§ ABOUT THIS EXERCISE
State how many lines of the entries hold the string "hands", and nothing more.

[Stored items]
▼

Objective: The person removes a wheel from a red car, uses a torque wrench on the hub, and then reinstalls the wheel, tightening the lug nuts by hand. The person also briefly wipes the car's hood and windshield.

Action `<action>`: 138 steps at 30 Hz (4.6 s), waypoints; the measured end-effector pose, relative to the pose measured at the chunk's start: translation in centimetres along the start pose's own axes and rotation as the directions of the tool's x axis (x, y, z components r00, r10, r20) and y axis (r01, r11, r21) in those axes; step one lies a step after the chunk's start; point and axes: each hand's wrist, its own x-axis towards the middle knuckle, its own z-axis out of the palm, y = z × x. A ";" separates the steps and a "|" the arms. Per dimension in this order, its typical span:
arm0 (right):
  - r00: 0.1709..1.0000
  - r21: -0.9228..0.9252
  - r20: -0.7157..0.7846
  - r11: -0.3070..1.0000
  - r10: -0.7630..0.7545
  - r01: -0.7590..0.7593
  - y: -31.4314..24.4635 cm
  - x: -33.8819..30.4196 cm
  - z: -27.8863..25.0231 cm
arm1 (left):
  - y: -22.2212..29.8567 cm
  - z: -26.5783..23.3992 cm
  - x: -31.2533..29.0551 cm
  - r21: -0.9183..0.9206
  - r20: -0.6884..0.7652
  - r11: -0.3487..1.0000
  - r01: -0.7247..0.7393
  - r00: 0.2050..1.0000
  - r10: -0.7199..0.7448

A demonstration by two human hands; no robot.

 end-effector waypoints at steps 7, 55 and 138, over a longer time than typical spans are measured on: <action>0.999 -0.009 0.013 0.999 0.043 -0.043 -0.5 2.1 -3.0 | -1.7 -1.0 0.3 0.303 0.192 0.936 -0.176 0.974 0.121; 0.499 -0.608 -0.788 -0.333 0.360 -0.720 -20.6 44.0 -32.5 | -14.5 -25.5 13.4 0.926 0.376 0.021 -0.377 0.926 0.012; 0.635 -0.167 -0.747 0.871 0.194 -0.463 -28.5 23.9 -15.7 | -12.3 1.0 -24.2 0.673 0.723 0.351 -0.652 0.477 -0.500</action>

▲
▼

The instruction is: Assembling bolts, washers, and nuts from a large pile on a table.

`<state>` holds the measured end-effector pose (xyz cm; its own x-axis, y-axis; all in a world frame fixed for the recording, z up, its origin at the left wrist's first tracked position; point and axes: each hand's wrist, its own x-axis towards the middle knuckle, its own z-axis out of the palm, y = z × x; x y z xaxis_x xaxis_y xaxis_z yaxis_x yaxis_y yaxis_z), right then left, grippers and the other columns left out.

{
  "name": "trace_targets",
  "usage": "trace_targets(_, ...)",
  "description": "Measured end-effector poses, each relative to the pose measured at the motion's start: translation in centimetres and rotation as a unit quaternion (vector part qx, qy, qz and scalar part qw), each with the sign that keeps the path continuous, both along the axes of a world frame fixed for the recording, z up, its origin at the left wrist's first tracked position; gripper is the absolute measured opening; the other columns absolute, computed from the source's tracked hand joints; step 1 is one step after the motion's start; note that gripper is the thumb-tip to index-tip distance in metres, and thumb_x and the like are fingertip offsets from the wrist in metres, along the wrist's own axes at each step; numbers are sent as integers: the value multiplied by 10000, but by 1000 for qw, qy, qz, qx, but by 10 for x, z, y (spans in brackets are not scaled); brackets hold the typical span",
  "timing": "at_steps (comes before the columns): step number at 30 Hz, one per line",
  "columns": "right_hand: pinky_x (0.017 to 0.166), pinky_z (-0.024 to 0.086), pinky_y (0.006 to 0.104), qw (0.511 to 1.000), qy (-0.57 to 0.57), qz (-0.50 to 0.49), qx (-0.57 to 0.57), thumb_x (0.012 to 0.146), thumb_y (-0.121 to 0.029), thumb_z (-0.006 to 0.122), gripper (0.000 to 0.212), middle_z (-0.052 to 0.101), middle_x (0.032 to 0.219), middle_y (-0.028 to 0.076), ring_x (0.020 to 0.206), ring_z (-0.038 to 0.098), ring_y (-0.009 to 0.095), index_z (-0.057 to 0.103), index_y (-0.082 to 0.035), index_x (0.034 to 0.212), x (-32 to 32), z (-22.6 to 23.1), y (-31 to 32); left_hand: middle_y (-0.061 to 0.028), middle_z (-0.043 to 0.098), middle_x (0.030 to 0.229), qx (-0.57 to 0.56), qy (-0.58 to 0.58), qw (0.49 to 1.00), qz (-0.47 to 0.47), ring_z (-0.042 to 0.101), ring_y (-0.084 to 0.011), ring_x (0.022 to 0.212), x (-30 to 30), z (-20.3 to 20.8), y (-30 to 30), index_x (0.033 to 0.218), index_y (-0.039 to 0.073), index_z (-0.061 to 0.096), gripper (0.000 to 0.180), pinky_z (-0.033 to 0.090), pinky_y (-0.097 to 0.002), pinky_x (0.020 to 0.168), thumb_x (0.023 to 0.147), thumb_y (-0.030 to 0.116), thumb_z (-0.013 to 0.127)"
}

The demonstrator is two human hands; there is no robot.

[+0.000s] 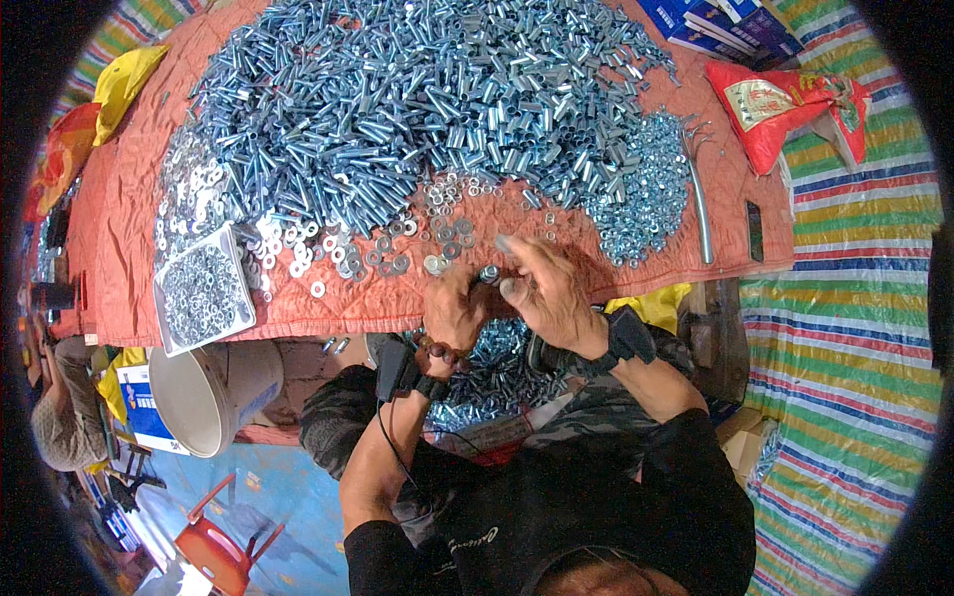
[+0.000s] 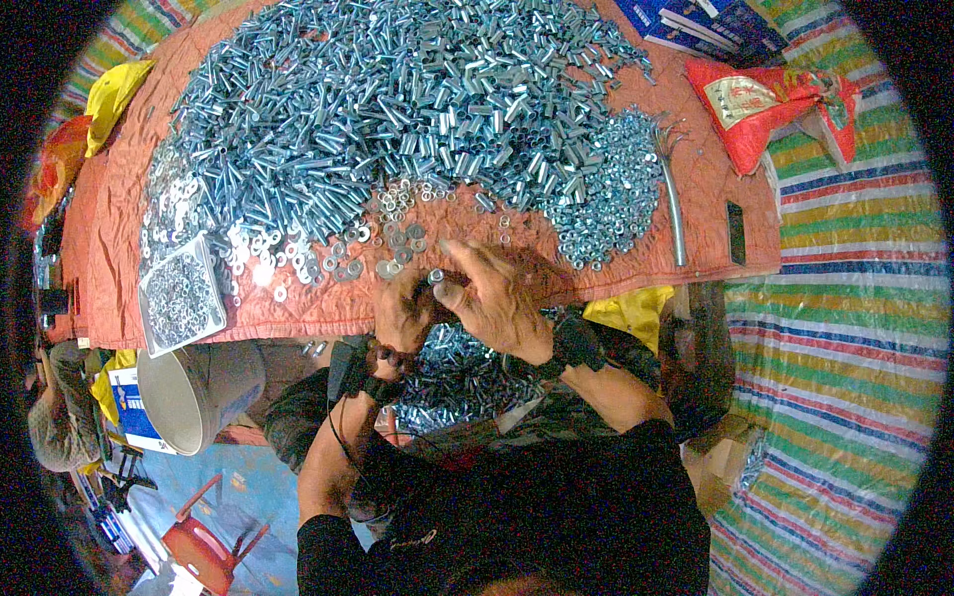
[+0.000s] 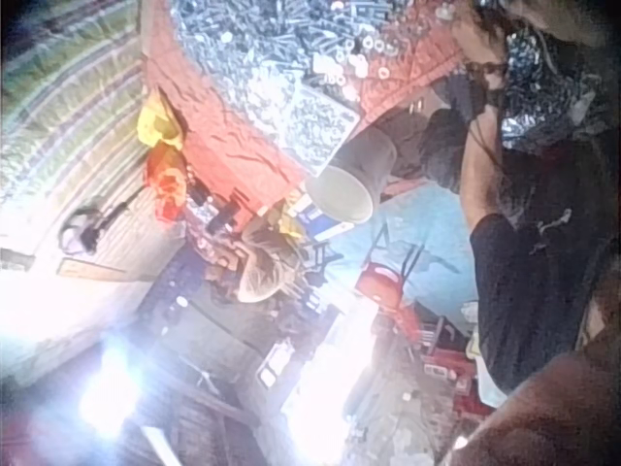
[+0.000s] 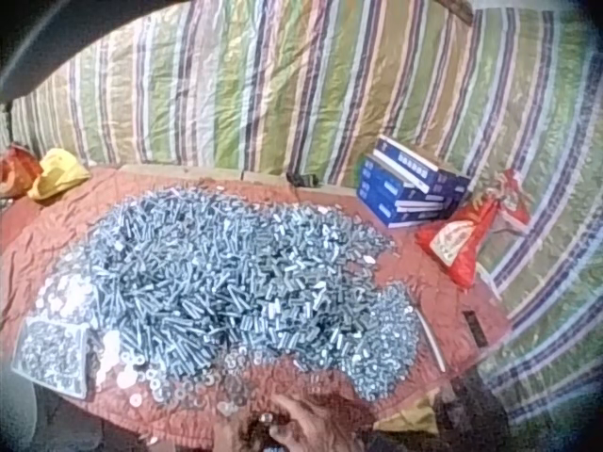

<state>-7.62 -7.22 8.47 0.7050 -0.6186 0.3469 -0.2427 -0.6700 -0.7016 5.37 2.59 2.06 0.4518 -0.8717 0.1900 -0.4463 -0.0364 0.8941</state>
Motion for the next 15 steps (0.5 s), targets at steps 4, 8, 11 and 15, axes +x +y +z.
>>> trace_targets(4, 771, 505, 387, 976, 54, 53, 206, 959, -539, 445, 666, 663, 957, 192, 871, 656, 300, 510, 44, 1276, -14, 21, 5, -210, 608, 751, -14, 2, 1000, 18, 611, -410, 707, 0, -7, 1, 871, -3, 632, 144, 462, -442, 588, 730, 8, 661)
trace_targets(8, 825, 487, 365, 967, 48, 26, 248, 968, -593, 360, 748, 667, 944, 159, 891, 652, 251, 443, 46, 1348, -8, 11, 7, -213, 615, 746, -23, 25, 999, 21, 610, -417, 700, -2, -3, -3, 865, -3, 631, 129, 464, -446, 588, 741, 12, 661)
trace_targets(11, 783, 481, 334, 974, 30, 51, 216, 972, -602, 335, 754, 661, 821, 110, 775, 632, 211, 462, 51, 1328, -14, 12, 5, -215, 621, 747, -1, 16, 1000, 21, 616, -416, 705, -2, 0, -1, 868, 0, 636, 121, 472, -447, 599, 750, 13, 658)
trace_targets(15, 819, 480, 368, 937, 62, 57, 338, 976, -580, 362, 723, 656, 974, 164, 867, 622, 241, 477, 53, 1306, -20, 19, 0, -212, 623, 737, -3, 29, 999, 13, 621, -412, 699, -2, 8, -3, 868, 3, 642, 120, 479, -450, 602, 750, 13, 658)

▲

§ TASK RESULT
2